If  more  than 20 employees  are  affected, your company will need to elect staff representatives as part of a collective consultation. Plus, if more than 20 employees are affected in any 90-day period, you must undertake a detailed consultation process and procedure and inform the Secretary of State.

Is your request ‘reasonable’?

When you move, employees with a mobility clause in their contract are obliged to move too, unless they can prove the request is unreasonable. For example, it may have a significant financial impact or could cause severe disruption to family life (such as a move abroad at short notice). However, what is ‘reasonable’ is not clearly defined and can be open to interpretation.

It’s often down to the individual to argue what is or is not an ‘unreasonable’ requirement – and this can lead to a workplace dispute. In these instances, you have four options:

  • Mediation as part of the consultation process
  • Compensation – this may or may not be specified in their existing contract
  • Formal dispute resolution through a solicitor
  • If your employee decides not to move (and there is no contractual requirement for them to do so) they will be redundant. Their job at the current location will no longer exist and there will be no suitable alternative. In these circumstances, the employee will be entitled to a redundancy payment if they have worked for you for two years and they haven’t ‘unreasonably’ refused an offer of suitable alternative work. As redundancy is a form of dismissal, the employee may consider an unfair dismissal claim if they feel badly treated.  It’s therefore sensible to consider requiring the employee to enter into a settlement agreement.

Regardless of the reasons for moving your employees, it’s important you seek advice from the outset to ensure the details are correctly managed. It is much more economical to avoid costly mistakes by getting legal advice at an early stage.

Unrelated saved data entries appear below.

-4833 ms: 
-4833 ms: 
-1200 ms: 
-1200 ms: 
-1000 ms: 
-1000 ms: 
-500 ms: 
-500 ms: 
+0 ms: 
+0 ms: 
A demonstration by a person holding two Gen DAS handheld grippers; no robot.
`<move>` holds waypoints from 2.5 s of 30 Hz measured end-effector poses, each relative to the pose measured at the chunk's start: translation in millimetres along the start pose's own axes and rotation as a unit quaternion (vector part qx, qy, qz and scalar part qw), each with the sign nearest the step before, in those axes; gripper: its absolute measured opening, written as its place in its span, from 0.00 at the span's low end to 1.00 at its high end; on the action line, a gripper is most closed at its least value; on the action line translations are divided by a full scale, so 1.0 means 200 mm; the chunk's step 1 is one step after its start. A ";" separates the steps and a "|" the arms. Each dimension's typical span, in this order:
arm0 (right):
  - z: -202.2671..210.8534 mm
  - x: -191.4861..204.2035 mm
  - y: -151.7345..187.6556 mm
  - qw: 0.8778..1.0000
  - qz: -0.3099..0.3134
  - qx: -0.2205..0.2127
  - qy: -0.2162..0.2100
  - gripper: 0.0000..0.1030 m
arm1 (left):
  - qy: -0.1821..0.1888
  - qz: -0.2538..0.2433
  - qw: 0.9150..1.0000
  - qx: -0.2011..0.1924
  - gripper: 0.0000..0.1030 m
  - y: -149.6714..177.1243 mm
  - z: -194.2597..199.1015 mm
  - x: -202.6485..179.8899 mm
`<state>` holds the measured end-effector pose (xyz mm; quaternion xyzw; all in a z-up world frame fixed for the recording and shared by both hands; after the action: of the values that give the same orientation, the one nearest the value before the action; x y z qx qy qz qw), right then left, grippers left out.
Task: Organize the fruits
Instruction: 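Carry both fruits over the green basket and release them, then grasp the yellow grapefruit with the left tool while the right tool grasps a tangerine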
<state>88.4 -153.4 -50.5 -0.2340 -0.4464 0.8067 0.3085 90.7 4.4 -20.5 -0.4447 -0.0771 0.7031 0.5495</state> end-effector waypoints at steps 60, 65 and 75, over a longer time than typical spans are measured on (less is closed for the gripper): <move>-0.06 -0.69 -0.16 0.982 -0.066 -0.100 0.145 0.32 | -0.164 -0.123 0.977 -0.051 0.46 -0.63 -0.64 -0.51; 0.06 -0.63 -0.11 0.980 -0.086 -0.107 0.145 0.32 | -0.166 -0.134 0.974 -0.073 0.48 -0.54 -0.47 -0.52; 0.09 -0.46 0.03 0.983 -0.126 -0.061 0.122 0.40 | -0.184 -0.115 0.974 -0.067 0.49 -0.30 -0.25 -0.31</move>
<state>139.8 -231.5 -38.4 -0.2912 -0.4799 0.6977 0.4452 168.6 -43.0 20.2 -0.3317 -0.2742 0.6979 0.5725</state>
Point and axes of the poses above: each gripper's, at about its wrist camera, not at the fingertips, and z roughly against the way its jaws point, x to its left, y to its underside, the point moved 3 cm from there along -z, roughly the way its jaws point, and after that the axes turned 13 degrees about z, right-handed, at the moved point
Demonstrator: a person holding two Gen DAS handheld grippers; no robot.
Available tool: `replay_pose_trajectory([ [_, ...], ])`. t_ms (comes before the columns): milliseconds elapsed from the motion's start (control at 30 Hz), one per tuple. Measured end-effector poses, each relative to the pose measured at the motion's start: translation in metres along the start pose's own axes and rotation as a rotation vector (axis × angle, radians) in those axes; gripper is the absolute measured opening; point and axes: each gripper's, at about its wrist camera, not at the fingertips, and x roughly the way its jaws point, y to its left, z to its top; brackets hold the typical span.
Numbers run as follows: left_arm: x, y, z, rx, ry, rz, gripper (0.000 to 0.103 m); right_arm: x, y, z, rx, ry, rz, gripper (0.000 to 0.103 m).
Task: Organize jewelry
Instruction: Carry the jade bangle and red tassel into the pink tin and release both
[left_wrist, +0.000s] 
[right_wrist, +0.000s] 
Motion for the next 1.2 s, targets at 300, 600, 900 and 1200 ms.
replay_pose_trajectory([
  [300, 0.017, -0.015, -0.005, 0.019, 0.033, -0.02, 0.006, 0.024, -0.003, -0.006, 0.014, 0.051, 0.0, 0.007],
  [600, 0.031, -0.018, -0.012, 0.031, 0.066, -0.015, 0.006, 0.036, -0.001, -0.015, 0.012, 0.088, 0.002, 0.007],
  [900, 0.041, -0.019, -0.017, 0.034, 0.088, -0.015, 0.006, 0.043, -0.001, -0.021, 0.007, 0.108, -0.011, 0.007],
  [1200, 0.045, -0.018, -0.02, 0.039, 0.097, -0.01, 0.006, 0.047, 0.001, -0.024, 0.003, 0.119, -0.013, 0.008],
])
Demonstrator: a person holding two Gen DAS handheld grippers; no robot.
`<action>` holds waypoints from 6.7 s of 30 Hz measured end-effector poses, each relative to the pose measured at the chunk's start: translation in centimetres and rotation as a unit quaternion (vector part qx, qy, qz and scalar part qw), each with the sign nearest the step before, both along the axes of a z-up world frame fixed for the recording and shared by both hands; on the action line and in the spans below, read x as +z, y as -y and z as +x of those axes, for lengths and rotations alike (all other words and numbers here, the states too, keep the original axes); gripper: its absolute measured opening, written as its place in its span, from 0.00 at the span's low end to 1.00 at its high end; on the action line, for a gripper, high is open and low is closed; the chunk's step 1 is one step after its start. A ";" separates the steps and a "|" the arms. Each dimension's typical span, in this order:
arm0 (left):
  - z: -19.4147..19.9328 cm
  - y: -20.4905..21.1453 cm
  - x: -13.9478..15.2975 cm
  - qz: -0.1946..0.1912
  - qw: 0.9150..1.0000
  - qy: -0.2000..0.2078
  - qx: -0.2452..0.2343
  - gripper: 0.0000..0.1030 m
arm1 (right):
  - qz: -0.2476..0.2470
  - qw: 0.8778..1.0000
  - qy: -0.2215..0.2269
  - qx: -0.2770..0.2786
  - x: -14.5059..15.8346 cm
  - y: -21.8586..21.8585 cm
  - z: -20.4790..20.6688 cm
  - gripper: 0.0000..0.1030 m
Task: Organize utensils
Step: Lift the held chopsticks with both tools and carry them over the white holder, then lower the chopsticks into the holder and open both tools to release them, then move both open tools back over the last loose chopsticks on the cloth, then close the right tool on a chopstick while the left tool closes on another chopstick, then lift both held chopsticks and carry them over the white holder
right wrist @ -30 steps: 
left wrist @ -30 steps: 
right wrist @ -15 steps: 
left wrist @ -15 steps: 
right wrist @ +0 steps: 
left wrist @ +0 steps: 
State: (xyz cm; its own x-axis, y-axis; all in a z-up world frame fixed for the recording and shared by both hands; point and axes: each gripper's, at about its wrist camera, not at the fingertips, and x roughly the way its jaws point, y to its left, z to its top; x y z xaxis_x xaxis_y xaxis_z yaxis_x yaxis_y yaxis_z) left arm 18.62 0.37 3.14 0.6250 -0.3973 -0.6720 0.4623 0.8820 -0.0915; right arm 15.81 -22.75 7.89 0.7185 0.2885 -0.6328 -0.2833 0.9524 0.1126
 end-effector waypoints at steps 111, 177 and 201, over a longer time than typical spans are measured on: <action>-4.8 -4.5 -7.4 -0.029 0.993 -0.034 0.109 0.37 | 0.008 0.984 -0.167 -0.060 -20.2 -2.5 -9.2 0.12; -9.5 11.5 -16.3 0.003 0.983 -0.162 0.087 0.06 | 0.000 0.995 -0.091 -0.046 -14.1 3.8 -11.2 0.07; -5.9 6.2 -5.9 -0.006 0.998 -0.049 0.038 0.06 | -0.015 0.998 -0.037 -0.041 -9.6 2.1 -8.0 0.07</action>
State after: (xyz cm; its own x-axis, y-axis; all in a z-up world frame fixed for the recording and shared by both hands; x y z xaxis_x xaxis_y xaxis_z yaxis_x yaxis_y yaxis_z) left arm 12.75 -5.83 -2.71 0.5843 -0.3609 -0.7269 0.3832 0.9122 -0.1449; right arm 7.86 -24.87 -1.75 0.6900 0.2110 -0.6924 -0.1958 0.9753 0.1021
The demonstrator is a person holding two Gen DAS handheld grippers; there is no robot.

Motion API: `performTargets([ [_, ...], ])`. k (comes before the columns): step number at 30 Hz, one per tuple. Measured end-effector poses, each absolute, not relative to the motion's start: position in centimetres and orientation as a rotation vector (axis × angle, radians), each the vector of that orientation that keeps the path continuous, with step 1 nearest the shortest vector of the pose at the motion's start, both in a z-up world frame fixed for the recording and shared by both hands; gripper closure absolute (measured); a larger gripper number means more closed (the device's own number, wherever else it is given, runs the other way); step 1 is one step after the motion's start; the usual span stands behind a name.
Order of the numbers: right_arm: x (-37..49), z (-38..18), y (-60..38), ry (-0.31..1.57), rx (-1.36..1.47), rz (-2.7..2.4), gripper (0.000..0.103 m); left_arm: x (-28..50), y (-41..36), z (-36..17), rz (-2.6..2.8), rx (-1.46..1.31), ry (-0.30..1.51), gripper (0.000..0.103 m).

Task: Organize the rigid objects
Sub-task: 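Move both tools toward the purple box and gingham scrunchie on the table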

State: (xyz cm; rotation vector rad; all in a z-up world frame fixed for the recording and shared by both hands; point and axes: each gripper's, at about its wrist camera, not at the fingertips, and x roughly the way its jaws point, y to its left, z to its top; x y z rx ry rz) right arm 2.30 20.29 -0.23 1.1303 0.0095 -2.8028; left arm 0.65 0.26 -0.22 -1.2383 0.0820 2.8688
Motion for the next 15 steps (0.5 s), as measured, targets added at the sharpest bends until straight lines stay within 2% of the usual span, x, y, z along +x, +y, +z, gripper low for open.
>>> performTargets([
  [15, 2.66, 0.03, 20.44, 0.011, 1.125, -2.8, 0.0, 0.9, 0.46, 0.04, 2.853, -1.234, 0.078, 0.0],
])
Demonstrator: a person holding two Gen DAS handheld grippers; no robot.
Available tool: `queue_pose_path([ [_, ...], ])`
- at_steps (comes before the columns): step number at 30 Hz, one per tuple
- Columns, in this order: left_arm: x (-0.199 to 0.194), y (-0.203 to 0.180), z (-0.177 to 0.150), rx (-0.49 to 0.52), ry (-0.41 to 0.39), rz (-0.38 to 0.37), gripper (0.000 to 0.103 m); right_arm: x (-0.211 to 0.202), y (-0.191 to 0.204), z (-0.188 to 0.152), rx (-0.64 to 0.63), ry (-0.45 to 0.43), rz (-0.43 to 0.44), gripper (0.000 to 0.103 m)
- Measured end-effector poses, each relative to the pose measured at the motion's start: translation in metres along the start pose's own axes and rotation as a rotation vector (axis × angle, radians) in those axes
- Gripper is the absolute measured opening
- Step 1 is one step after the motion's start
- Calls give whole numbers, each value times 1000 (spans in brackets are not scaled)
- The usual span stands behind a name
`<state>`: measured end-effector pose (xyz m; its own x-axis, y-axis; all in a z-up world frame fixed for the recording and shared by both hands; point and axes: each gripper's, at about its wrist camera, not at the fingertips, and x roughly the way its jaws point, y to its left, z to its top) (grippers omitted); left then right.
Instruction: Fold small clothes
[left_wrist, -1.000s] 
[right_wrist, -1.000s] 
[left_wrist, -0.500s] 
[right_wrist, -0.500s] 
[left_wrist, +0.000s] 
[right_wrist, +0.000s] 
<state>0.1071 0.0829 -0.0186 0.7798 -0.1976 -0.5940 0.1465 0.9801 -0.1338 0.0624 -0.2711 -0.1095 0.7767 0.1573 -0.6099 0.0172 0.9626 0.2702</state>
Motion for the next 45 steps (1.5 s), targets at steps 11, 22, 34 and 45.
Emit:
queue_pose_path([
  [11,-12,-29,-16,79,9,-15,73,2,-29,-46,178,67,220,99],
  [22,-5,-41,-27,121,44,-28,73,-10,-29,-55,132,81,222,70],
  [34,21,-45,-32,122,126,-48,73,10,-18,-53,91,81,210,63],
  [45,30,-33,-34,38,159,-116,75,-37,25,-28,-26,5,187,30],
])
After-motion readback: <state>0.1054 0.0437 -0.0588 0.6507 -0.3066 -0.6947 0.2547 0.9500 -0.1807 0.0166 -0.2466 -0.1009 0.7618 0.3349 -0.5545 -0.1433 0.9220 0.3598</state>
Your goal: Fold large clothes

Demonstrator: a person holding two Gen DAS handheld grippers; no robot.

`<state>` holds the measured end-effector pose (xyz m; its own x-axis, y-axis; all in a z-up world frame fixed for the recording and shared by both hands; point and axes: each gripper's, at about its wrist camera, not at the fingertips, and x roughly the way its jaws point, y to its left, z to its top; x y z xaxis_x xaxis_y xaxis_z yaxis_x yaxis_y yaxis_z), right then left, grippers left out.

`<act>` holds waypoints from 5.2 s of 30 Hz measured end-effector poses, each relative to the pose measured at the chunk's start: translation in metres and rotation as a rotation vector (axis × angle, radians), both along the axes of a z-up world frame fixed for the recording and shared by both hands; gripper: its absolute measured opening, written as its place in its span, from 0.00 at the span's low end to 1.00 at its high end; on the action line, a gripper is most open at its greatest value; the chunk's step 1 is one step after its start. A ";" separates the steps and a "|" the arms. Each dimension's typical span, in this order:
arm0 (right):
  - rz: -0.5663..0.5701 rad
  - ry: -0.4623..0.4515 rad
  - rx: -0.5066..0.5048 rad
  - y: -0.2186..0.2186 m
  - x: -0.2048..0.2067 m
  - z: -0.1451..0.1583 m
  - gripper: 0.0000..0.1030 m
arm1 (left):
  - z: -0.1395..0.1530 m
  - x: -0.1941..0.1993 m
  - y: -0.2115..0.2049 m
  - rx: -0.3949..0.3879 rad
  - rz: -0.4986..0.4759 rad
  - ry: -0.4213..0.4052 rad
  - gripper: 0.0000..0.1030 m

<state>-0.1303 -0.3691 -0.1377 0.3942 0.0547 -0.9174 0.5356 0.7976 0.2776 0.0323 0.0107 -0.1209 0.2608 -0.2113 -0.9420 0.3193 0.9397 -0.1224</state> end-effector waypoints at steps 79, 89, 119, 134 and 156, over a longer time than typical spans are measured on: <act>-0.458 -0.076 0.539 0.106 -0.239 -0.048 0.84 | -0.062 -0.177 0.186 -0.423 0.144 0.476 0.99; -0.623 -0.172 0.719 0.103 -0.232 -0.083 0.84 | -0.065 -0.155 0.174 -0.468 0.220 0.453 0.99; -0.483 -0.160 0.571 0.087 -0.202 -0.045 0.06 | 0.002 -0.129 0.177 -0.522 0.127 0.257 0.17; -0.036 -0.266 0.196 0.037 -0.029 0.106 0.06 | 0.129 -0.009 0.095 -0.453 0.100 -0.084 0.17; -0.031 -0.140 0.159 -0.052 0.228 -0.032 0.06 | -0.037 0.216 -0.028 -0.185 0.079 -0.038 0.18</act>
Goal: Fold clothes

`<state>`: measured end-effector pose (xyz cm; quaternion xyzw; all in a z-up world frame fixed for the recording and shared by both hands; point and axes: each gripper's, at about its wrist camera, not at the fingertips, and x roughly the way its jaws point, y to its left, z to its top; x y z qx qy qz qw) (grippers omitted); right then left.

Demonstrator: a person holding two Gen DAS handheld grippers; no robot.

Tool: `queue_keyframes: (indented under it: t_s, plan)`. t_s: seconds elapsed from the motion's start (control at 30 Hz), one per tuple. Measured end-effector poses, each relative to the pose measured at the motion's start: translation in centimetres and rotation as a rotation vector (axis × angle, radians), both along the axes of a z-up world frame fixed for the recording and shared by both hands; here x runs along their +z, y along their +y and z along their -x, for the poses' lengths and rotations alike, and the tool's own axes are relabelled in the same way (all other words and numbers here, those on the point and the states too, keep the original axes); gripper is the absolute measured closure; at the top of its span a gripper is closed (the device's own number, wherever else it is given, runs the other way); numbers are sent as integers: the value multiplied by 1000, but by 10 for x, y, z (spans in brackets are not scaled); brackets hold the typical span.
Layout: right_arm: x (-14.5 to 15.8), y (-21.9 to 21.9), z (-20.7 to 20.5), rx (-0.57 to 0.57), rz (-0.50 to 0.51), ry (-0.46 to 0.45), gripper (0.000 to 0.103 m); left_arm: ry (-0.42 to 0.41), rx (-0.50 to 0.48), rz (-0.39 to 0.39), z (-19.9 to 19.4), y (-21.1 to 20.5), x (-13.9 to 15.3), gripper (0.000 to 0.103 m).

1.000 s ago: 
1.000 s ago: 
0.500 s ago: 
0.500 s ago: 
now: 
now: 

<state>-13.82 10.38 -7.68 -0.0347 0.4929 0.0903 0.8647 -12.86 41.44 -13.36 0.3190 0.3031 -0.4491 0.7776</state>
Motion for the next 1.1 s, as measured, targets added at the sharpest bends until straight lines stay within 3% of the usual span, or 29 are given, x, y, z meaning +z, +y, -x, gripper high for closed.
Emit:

Here are some key issues you should consider:

  • Provide your employees with plenty of notice before you intend to move to allow enough time for consultation
  • Articulate clear reasons for the relocation
  • Consider the upheaval involved. A move to the next town has very different implications to one to a new county or country
  • Look into transport links for employee commutes and how this affects the amenities and facilities they can access – and how this differs from the current location
  • Consider the number of employees affected who have care responsibilities – for example, looking after children under the age of 16 or elderly/vulnerable adults
  • Review potential timescales: are they reasonable relative to the distance being moved?
  • Consider offering a relocation package to employees or giving them a trial period at the new location
  • Ask yourself: is anyone being unintentionally discriminated against? The relocation must not adversely affect an individual or particular group of employees or any disabled worker(s).